Cette loi s'était heurtée à l'hostilité d'une partie de la droite conservatrice et de l'Eglise catholique.

Avec celle autorisant le mariage homosexuel, votée en 2005, elle est au coeur du dispositif législatif mis en place par les socialistes, au pouvoir depuis 2004, sur les questions de société, qui a fait de l'Espagne, malgré sa forte tradition catholique, l'un des pays les plus progressistes d'Europe dans ces domaines.

Le PP, favori pour remporter les élections, ne précise pas toutefois quelles propositions il fera en matière d'avortement. "Nous changerons le modèle de la législation actuelle relative à l'avortement afin de renforcer la protection du droit à la vie ainsi que des jeunes filles mineures", annonce le programme dont un résumé a été rendu public dimanche par les médias espagnols.

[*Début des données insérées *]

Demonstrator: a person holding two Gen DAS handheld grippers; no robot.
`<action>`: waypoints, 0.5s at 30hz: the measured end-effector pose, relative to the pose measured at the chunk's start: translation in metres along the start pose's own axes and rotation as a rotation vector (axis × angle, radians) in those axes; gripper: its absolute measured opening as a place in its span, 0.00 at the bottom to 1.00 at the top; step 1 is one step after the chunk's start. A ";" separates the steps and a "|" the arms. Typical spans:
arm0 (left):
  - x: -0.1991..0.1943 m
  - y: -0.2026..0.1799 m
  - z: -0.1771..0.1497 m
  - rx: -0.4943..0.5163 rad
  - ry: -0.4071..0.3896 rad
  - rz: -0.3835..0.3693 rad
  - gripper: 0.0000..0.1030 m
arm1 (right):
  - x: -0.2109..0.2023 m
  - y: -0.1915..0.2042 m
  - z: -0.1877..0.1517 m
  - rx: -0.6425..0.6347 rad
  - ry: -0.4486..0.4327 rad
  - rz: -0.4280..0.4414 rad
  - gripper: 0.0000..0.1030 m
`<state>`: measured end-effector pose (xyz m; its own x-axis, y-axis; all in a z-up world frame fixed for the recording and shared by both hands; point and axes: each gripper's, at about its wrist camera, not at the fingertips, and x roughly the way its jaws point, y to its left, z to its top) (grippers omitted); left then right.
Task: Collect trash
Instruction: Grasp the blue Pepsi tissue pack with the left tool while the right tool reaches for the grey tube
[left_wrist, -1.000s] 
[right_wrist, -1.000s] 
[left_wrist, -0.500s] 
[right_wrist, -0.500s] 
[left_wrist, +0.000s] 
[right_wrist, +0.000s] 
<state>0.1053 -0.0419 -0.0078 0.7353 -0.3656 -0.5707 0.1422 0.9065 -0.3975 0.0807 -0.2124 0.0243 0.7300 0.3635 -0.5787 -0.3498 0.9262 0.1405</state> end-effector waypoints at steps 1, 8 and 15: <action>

"La maternité doit être protégée et soutenue. Nous défendrons une loi de protection de la maternité avec des mesures d'aide aux femmes enceintes, en particulier celles qui sont en situation difficile", ajoute le texte. "Nous favoriserons les réseaux de soutien à la maternité", affirme encore le programme du Parti populaire.

La loi actuelle avait établi pour la première fois en Espagne la notion d'interruption volontaire de la grossesse (IVG) alors qu'auparavant l'avortement n'était autorisé qu'en cas de viol, de malformation du foetus ou de danger pour la mère.

Selon la loi en vigueur, les femmes peuvent avorter librement jusqu'à 14 semaines de grossesse et jusqu'à 22 semaines en cas de "risque pour la santé" de la mère et/ou "de graves anomalies du foetus".